┌────────
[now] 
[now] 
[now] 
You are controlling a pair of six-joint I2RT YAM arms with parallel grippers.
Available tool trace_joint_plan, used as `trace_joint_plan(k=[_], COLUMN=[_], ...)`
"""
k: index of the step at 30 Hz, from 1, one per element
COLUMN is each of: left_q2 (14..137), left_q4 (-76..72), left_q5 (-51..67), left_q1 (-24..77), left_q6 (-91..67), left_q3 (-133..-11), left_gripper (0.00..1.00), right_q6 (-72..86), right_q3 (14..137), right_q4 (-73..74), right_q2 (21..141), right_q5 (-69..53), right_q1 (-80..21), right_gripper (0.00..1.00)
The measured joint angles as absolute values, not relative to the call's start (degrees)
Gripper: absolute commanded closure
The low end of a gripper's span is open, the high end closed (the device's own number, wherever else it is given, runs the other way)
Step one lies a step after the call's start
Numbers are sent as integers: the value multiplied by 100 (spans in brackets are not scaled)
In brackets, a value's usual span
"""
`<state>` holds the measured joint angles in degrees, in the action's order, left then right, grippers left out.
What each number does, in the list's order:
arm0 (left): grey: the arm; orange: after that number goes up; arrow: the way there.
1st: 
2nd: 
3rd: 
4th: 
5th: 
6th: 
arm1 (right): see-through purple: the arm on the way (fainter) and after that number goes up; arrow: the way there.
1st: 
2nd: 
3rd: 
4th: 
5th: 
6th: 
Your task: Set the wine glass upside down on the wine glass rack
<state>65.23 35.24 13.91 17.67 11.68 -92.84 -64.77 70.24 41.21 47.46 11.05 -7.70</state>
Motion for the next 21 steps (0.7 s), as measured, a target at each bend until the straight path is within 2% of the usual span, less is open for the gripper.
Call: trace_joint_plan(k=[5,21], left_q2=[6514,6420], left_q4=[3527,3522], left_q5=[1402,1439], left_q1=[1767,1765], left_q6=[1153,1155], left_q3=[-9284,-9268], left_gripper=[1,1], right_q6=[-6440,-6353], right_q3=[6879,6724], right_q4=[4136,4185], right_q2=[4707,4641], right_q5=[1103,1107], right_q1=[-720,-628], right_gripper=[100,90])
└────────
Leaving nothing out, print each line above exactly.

[now] 
[now] 
[now] 
You are controlling a pair of six-joint I2RT YAM arms with parallel grippers.
Available tool trace_joint_plan, used as `trace_joint_plan(k=[_], COLUMN=[_], ...)`
"""
k: index of the step at 30 Hz, from 1, one per element
COLUMN is each of: left_q2 (14..137), left_q4 (-76..72), left_q5 (-51..67), left_q1 (-24..77), left_q6 (-91..67), left_q3 (-133..-11), left_gripper (0.00..1.00), right_q6 (-72..86), right_q3 (14..137), right_q4 (-73..74), right_q2 (21..141), right_q5 (-69..53), right_q1 (-80..21), right_gripper (0.00..1.00)
The measured joint angles as absolute values, not relative to the call's start (degrees)
Gripper: absolute commanded closure
The low end of a gripper's span is open, the high end closed (the device's own number, wherever else it is given, runs the other way)
Step one lies a step after the call's start
Numbers are sent as integers: the value multiplied by 100 (spans in brackets are not scaled)
In brackets, a value's usual span
"""
`<state>` holds the measured joint angles in degrees, in the action's order, left then right, grippers left out.
What each number does, in the list's order:
arm0 (left): grey: the arm; orange: after that number goes up; arrow: the way there.
1st: 
2nd: 
3rd: 
4th: 
5th: 
6th: 
arm1 (right): see-through purple: the arm on the way (fainter) and after that number goes up; arrow: the way there.
1st: 
2nd: 
3rd: 
4th: 
5th: 
6th: 
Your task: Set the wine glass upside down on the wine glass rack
<state>65.23 35.24 13.91 17.67 11.68 -92.84 -64.77 70.24 41.21 47.46 11.05 -7.70</state>
Motion for the next 21 steps (0.7 s), as measured, a target at each bend until the straight path is within 2% of the usual span, less is open for the gripper.
Call: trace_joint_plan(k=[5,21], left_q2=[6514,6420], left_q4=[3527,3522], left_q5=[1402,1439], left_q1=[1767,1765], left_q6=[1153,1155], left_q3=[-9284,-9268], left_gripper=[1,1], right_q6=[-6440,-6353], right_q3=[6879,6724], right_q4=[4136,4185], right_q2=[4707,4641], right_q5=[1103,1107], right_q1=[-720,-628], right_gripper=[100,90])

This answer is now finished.